TASK TO CARRY OUT:
Each line of the material must be reproduced exactly; pictures stay out.

SUPPLIED MATERIAL:

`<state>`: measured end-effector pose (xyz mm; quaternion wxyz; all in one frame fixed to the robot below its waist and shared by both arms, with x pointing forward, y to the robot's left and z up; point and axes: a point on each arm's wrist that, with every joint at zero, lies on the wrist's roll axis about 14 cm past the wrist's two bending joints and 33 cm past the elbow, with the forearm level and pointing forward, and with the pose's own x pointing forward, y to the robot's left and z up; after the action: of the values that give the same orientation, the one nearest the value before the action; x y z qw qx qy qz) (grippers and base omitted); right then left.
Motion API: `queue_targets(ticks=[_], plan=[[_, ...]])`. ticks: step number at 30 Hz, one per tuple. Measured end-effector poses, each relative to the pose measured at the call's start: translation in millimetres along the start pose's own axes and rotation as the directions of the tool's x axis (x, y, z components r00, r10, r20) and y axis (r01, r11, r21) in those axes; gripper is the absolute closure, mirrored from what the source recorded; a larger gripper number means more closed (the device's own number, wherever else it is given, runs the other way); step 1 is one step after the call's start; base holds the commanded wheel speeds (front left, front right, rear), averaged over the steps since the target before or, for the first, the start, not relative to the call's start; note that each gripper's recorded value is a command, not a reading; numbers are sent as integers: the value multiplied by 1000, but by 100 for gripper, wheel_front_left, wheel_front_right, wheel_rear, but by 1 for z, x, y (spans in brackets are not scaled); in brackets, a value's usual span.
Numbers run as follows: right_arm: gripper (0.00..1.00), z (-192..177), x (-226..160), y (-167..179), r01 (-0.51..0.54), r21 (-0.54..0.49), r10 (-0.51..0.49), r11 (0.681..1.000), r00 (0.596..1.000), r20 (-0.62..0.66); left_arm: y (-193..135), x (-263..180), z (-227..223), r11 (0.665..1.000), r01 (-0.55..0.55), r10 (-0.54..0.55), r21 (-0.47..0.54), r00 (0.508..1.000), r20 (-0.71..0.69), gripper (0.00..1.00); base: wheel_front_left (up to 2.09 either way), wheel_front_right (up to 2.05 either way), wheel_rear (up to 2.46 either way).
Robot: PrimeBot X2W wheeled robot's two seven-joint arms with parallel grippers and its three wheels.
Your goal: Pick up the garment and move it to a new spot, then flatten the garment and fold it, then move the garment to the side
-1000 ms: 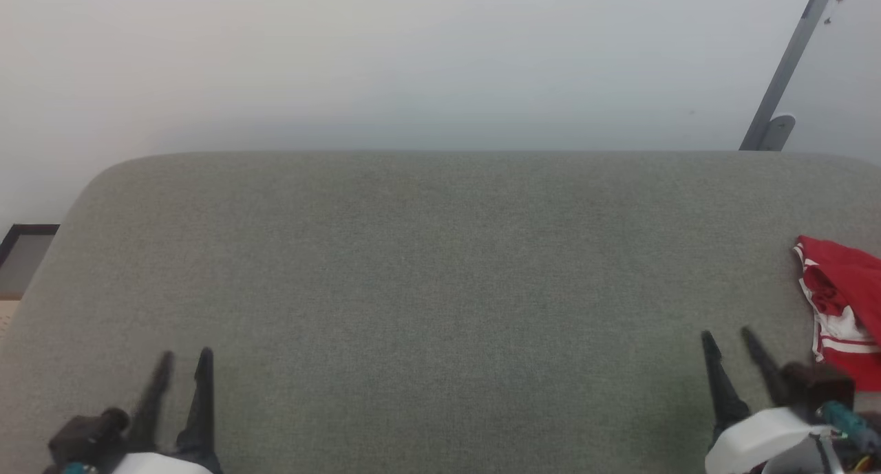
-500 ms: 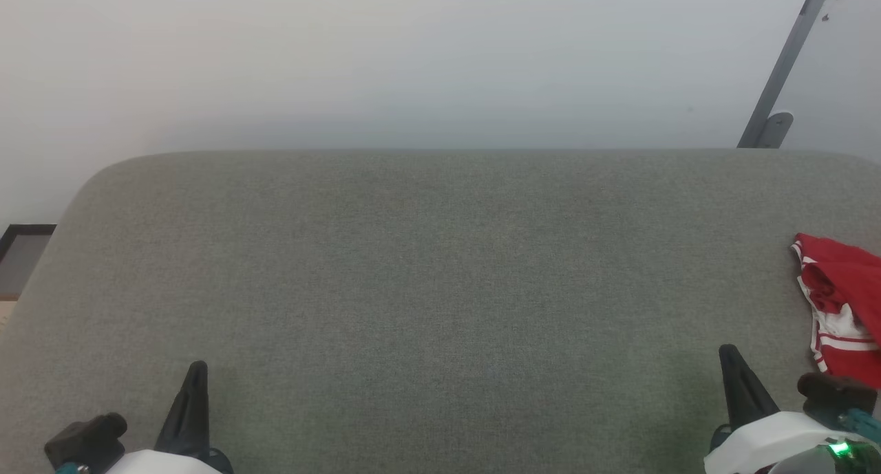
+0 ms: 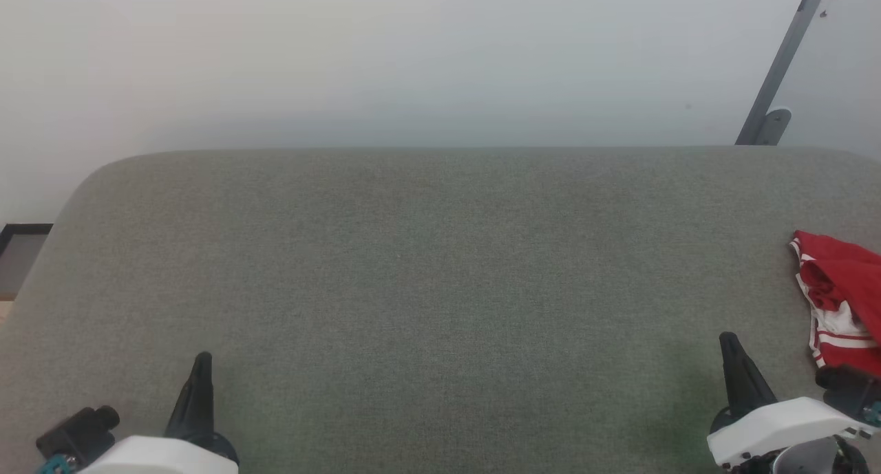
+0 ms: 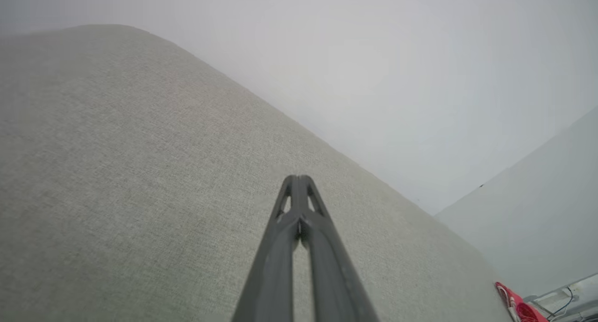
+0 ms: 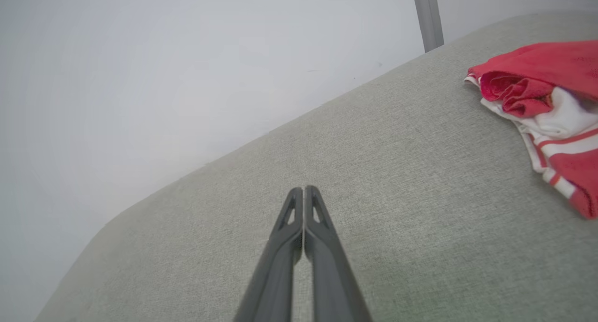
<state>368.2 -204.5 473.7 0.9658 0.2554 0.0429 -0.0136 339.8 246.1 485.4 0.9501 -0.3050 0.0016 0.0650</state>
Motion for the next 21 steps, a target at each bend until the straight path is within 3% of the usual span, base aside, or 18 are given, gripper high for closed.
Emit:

RESPONSE TO THE TASK:
`<state>`: measured end-effector pose (xyz mm; quaternion wxyz; all in one frame fixed to the robot below its waist and shared by both arms, with x pointing forward, y to the robot's left and z up; point and axes: a point on each arm's wrist that, with every joint at zero, lies on the wrist's roll axis about 14 cm past the wrist's two bending joints and 33 cm past the elbow, with the forearm level and pointing forward, and with the pose's own x pointing forward, y to the robot's left and z up; after the action: of the values that give the same orientation, the one nearest the value before the action; x y z qw qx qy qz) (grippers and base omitted); right then left.
Motion API: `queue_targets(ticks=[_], plan=[[_, ...]])`. ticks: step number at 30 Hz, one per tuple. Measured end-effector poses, each relative to the pose measured at the call's start: translation in millimetres along the start pose's own axes and rotation as the directions of the tool's x axis (x, y, z components r00, r10, r20) and y axis (r01, r11, r21) in those axes; gripper is the absolute closure, mirrored from what the source recorded; a larger gripper number means more closed (the device's own number, wherever else it is given, runs the other way); step 1 is one step after the call's start; base holds the commanded wheel speeds (front left, front right, rear), averaged over the steps since the target before or, for the first, the start, not relative to the call's start; note that each gripper's recorded value is a command, not a reading; numbers are sent as integers: the value multiplied by 1000, but by 100 for gripper, wheel_front_left, wheel_front_right, wheel_rear, but by 1 for z, x, y (spans in brackets are not scaled); in brackets, a value's usual span.
Numbers run as follows: right_arm: gripper (0.00..1.00), z (-192..177), x (-226..160), y (-167..179), r01 (-0.51..0.54), r21 (-0.54..0.49), r10 (-0.51..0.49), r11 (0.681..1.000), r00 (0.596..1.000), r20 (-0.62..0.66); left_arm: y (-193..135), x (-263..180), z (-227..223), r11 (0.665..1.000), r01 (-0.55..0.55), r10 (-0.54..0.55), r21 (-0.47..0.54), r00 (0.508..1.000), r20 (-0.71..0.69), gripper (0.00..1.00); base: wheel_front_left (up to 2.09 either way), wheel_front_right (up to 2.05 either way), wheel_rear (up to 2.46 either way).
Robot: PrimeBot X2W wheeled robot's two seven-joint arms with parallel grippers and its three wheels.
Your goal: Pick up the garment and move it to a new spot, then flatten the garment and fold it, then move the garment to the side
-1000 ms: 
-500 ms: 
+0 ms: 
+0 ms: 
+0 ms: 
<state>368.2 -204.5 473.7 0.9658 0.2554 0.0429 -0.0136 339.8 246.1 485.4 0.9501 -0.3050 0.0016 0.0650</state>
Motion for the next 21 steps, a target at each bend until the straight path is within 3% of the usual span, base aside, or 18 are given, gripper high for closed.
Emit:

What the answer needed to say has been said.